Data quality is an underrated precision driver. Incomplete customer records from onboarding, missing transaction metadata from correspondent relationships, or stale business profile information from Know Your Business checks create information gaps that push models toward higher-uncertainty predictions. Those predictions skew toward false positives. A precision dashboard segmented by customer data completeness tier quickly identifies where the problem is concentrated.

The most defensible approach: model validation requirements that mandate precision and recall reporting at every quarterly review, with documented rationale for why the deployed threshold remains appropriate. This creates an evidence trail examiners respect and a feedback loop that catches problems before they become findings.

Related terms and concepts

Precision is part of a cluster of classification performance metrics that compliance officers should understand together, not in isolation.

Recall is precision's direct counterpart. Recall measures the fraction of actual positive cases that the model correctly identified: TP / (TP + FN). Where precision asks "how good are our alerts?", recall asks "how much are we actually catching?" The tradeoff between the two is the central design decision in every detection system.

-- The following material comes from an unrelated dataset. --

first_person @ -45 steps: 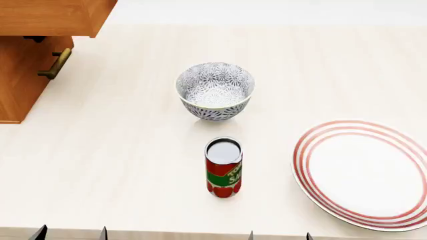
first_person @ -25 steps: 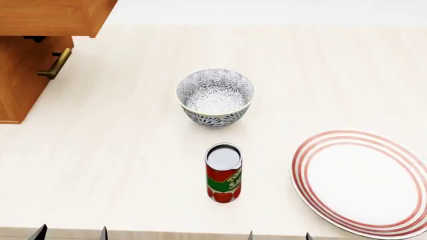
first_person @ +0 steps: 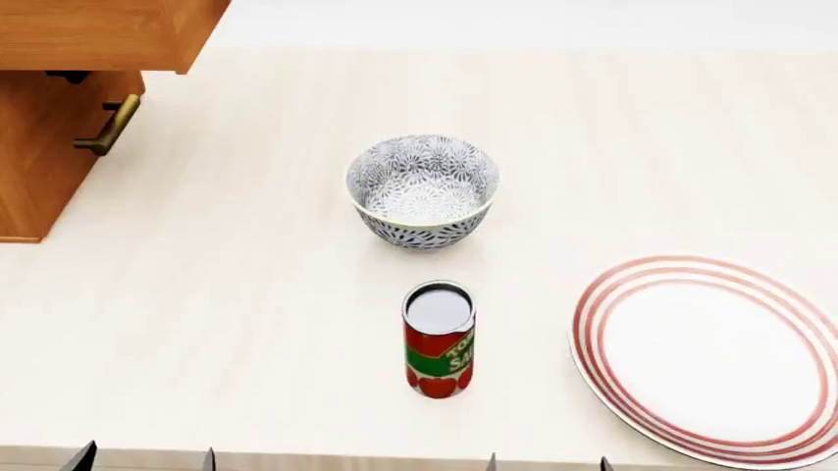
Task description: Put the bowl on top of the cabinet.
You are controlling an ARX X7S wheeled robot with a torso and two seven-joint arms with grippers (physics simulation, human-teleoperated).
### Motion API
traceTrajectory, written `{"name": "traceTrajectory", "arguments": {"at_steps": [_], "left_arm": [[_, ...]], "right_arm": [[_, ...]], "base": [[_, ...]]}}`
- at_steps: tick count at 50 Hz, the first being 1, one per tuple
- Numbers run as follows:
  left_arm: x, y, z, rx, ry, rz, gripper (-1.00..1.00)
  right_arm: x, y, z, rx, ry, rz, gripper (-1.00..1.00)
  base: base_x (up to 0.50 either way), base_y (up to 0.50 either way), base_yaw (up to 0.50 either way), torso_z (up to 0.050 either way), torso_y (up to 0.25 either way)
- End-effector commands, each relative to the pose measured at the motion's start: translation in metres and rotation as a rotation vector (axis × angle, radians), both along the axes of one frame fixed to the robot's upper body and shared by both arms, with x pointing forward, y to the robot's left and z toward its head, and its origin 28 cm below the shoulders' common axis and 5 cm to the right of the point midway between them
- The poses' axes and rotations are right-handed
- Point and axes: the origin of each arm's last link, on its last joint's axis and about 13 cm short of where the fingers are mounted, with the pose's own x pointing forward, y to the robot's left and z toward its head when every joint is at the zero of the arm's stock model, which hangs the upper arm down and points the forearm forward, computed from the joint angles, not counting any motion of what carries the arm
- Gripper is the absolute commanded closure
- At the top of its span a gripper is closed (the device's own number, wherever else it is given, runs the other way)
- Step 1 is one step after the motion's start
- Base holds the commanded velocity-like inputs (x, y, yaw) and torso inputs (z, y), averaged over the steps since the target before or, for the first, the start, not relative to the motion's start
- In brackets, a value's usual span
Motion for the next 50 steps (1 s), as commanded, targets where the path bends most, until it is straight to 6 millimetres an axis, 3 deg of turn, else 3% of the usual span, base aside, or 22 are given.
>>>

The F1 score is the harmonic mean of precision and recall. A model with 95% precision and 5% recall gets an F1 of 9.5%, not 50%. That penalizing property makes the F1 score a genuinely useful single-number summary: it doesn't allow a model to sacrifice one metric entirely to maximize the other.

False positive and false negative are the building blocks. Precision is a function of how many false positives a model generates relative to true positives. Cutting false positives in half doubles precision, assuming true positives hold. Every analyst disposition code feeds directly into this ratio.

ROC AUC answers a different question from precision. ROC AUC measures a model's discrimination ability across all possible thresholds: can it rank positive cases higher than negative cases? It's a property of the model itself, independent of the deployed threshold. A model with high ROC AUC can still have poor operational precision if the threshold is misconfigured. The two metrics complement each other rather than duplicate.

Explainability connects to precision through the feedback loop. When a false positive fires, knowing why the model flagged the transaction is necessary for meaningful threshold tuning. Without an explanation, teams can adjust thresholds but can't identify the root cause. With one, they can distinguish between a threshold problem, a feature engineering gap, and a data quality issue. That distinction determines whether the fix takes a day or a quarter.